8
votes

I'm trying to install and run pandas on an Amazon Lambda instance. I've used the recommended zip method of packaging my code file model_a.py and related python libraries (pip install pandas -t /path/to/dir/) and uploaded the zip to Lambda. When I try to run a test, this is the error message I get:

Unable to import module 'model_a': C extension: /var/task/pandas/hashtable.so: undefined symbol: PyFPE_jbuf not built. If you want to import pandas from the source directory, you may need to run 'python setup.py build_ext --inplace' to build the C extensions first.

Looks like an error in a variable defined in hashtable.so that comes with the pandas installer. Googling for this did not turn up any relevant articles. There were some references to a failure in numpy installation but nothing concrete. Would appreciate any help in troubleshooting this! Thanks.

3
Why don't you try the virtualenv-based approach? That way you won't miss any dependencies required by the python packages that you include in your lambda deployment package.Leon
@Leon Isn't that virtually the same thing?rtindru
I thought they were different, but cannot find any evidence supporting that point of view.Leon
Check the answer at stackoverflow.com/a/43766512/345606 for advice on including Python packages, like Pandas, that have compiled code.Kevin
I've deployed Pandas projects to AWS Lambda several times using Zappa and I haven't hit the problem you're running into. Zappa also works out of virtual environments. So I'm not sure if it's the venv step or how Zappa packages up the libraries that deserves the credit for avoiding the problem.Chad Parmet

3 Answers

2
votes

I would advise you to use Lambda layers to use additional libraries. The size of a lambda function package is limited, but layers can be used up to 250MB (more here).

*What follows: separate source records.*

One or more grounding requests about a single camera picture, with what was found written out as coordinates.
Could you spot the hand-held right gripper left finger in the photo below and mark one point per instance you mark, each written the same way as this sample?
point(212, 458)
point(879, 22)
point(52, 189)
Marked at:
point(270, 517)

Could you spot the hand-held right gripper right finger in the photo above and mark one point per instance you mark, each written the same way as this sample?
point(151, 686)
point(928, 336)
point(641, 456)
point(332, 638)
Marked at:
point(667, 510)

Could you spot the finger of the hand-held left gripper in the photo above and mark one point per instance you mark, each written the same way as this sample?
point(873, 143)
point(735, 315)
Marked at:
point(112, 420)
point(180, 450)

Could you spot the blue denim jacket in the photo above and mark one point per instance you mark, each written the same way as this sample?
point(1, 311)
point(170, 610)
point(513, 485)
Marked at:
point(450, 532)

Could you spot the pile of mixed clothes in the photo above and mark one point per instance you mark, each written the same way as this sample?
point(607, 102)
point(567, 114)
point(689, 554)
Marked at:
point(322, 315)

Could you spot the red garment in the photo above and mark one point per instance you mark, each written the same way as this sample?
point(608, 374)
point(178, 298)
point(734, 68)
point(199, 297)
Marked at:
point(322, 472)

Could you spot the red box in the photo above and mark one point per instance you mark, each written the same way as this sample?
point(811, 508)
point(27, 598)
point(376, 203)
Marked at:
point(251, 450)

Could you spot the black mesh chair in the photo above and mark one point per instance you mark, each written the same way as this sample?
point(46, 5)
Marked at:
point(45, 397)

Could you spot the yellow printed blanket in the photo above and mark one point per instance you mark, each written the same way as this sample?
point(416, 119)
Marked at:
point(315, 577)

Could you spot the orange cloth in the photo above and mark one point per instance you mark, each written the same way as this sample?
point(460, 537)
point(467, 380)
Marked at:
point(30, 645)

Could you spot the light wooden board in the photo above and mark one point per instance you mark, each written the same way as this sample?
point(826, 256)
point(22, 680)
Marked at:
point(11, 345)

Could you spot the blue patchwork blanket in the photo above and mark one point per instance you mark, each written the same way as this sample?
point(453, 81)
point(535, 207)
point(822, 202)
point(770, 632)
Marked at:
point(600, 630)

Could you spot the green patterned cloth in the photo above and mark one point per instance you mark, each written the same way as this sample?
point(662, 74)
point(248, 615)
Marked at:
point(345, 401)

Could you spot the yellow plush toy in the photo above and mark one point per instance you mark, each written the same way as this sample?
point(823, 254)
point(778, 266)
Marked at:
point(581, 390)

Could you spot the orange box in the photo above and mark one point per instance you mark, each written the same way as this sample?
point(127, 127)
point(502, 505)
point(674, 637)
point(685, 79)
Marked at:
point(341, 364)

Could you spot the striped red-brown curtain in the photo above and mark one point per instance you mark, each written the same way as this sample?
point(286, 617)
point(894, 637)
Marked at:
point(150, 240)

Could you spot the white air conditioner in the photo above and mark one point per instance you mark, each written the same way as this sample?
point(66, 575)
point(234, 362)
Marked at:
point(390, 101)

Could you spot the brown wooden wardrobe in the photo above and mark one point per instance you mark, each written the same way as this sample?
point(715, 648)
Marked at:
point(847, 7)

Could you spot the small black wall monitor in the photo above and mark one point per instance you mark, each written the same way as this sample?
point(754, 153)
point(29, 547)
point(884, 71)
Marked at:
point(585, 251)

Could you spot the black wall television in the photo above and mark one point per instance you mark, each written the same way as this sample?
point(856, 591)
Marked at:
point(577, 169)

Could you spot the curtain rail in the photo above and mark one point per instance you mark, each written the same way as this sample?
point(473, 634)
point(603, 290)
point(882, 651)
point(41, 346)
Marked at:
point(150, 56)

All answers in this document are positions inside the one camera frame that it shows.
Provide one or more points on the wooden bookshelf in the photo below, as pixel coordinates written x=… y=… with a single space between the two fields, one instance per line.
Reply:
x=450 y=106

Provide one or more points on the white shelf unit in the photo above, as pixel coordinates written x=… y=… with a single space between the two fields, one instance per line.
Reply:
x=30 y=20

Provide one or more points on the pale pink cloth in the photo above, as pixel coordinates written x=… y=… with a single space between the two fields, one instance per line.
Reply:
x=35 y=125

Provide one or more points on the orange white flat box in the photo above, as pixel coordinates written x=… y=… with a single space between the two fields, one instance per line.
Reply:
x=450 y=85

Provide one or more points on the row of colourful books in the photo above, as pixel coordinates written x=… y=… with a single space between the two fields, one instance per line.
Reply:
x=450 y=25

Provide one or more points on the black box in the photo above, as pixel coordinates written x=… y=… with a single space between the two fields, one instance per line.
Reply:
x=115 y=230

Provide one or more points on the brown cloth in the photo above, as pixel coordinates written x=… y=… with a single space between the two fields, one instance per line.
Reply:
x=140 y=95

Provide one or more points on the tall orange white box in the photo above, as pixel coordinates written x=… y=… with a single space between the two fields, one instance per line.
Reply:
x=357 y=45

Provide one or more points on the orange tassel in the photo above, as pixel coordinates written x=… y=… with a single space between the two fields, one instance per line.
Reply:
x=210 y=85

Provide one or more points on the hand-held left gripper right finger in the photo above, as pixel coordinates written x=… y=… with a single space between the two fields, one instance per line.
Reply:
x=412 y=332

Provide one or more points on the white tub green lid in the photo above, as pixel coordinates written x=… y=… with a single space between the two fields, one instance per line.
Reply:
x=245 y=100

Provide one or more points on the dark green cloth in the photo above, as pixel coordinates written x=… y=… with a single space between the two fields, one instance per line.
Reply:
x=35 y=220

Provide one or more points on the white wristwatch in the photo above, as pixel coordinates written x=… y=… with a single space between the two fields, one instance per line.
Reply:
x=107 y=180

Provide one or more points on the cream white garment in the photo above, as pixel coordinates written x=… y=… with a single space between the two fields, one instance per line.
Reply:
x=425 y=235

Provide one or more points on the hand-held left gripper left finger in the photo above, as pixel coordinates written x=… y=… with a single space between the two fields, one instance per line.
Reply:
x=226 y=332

AWS has open sourced a good package, including Pandas, for dealing with data in Lambdas. AWS has also packaged it making it convenient for Lambda layers. You can find instructions here.

0
votes

I have successfully run pandas code on lambda before. If your development environment is not binary-compatible with the lambda environment, you will not be able to simply run pip install pandas -t /some/dir and package it up into a lambda .zip file. Even if you are developing on linux, you may still run into compatability issues.

So, how do you get around this? The solution is actually pretty simple: run your pip install on a lambda container and use the pandas module that it downloads/builds instead. When I did this, I had a build script that would spin up an instance of the lambci/lambda container on my local system (a clone of the AWS Lambda container in docker), bind my local build folder to /build and run pip install pandas -t /build/. Once that's done, kill the container and you have the lambda-compatible pandas module in your local build folder, ready to zip up and send to AWS along with the rest of your code.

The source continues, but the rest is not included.